JPMorgan Chase will pay $200 million in fines to settle charges brought by two federal regulators regarding the bank’s failure to maintain records of communications on securities, commodities, and swaps business matters made on bank employees’ personal devices.

Citing “widespread and longstanding failures” to maintain and preserve text and personal email messages and WhatsApp chats, the Securities and Exchange Commission (SEC) announced a $125 million fine against the bank Friday to settle violations of the agency’s books and records rules by a subsidiary, JPMorgan Securities, dating back to 2018. The Commodity Futures Trading Commission (CFTC) announced a $75 million fine for similar violations dating back to 2015.

The bank acknowledged to the SEC that JPMorgan Securities failed to “reasonably supervise its employees with a view to preventing or detecting certain of its employees’ aiding and abetting violations.” The bank also admitted to the violations alleged by the CFTC regarding its commodities and swaps businesses. In both cases, JPMorgan agreed to cease and desist from future violations of the agencies’ record-keeping regulations.

What happened?

According to the SEC’s order, from at least January 2018 through at least November 2020, “JPMorgan employees regularly communicated about securities business matters on their personal devices, using text messaging applications (including WhatsApp) and personal email accounts. None of these records was preserved by the firm. The failure was firm-wide and involved employees at all levels of authority.”

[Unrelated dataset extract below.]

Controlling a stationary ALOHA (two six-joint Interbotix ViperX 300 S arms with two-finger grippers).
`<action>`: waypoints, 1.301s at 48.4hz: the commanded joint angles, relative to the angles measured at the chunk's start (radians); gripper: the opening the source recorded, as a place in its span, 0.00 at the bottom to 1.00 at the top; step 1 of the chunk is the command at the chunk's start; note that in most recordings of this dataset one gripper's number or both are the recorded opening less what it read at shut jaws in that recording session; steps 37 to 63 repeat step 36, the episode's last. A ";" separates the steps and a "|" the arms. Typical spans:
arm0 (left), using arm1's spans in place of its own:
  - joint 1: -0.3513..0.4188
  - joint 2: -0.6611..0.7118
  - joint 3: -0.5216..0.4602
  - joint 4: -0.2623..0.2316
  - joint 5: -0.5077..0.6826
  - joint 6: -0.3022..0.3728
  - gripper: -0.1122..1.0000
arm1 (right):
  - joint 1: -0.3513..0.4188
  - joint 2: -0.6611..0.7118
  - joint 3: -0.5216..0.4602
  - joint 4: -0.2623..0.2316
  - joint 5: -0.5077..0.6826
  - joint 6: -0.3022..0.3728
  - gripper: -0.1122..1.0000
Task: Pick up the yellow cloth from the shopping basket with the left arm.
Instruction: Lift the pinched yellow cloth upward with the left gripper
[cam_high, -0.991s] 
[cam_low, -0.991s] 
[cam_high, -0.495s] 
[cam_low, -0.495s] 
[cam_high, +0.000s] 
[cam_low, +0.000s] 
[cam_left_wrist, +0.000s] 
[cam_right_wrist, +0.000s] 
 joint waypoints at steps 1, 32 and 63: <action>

The SEC noted “dozens of managing directors across the firm and senior supervisors responsible for implementing JPMorgan’s policies and procedures, and for overseeing employees’ compliance with those policies and procedures, themselves failed to comply with firm policies by communicating using non-firm approved methods on their personal devices about the firm’s securities business.”

One executive director on the capital markets desk sent more than 2,400 texts in a one-year period from his personal device. JPMorgan could not furnish these texts when requested by the SEC, according to the order.

From January 2018 to November 2019, JPMorgan desk heads, managing directors, and other senior executives sent and received more than 21,000 text and email messages “using unapproved communications methods on their personal devices. These messages were not preserved by JPMorgan,” the SEC said.

The record-keeping failures came to light as the bank attempted to respond to SEC subpoenas for documents and record requests “in numerous Commission investigations during the time period,” the SEC said. The agency learned about the unauthorized communications via third parties, not the bank itself, according to the order.

According to the CFTC’s order, JPMorgan Securities informed the agency in April it did not maintain records of communications by bank employees on their personal devices, dating back to 2015. The issue came to light as the CFTC was requesting documents from the bank during an investigation.

Failure to collect and maintain such records not only violated federal securities laws, but also the bank’s own policies and procedures, both regulators noted.

Compliance takeaways

At the behest of both the SEC and CFTC, JPMorgan agreed to hire a compliance consultant to conduct a comprehensive review of the bank’s “supervisory, compliance, and other policies and procedures designed to ensure that JPMorgan’s electronic communications, including those found on personal electronic devices … are preserved in accordance with the requirements of the federal securities laws.”

The review must be submitted to the SEC and CFTC within 45 days. Its recommendations must be implemented within 90 days, the orders said.

As part of the review, the consultant will examine the bank’s training procedures for its employees to ensure they understand the record-keeping requirements of federal securities laws. Employees will be required to certify in writing, on a quarterly basis, they are compliance with the requirements.

In addition, the consultant will assess the bank’s surveillance program of employees’ communications, assess technical solutions offered, and assess the measures used by the firm to “prevent the use of unauthorized communications methods for business communications by employees.” The bank will have to show it has incorporated communications on employee personal devices into its communication surveillance program and detail all instances of noncompliance in a report that includes which employees violated the policies, the corrective action, the penalties imposed, and whether those penalties were consistent across business lines and security levels.

Beyond JPMorgan, the SEC said it has commenced additional investigations of record preservation practices at financial firms.

What are they saying?

“Books-and-records obligations help the SEC conduct its important examinations and enforcement work. They build trust in our system,” said SEC Chair Gary Gensler in a press release. “Ultimately, everybody should play by the same rules, and today’s charges signal that we will continue to hold market participants accountable for complying with our time-tested recordkeeping requirements.”

CFTC Chair Rostin Behnam stated, “The message of today’s enforcement action could not be more clear: The Division of Enforcement will aggressively investigate potential recordkeeping and related supervision violations, and the Commission will impose appropriate penalties for violations of these critical regulatory requirements.”

JPMorgan did not respond to a request for comment.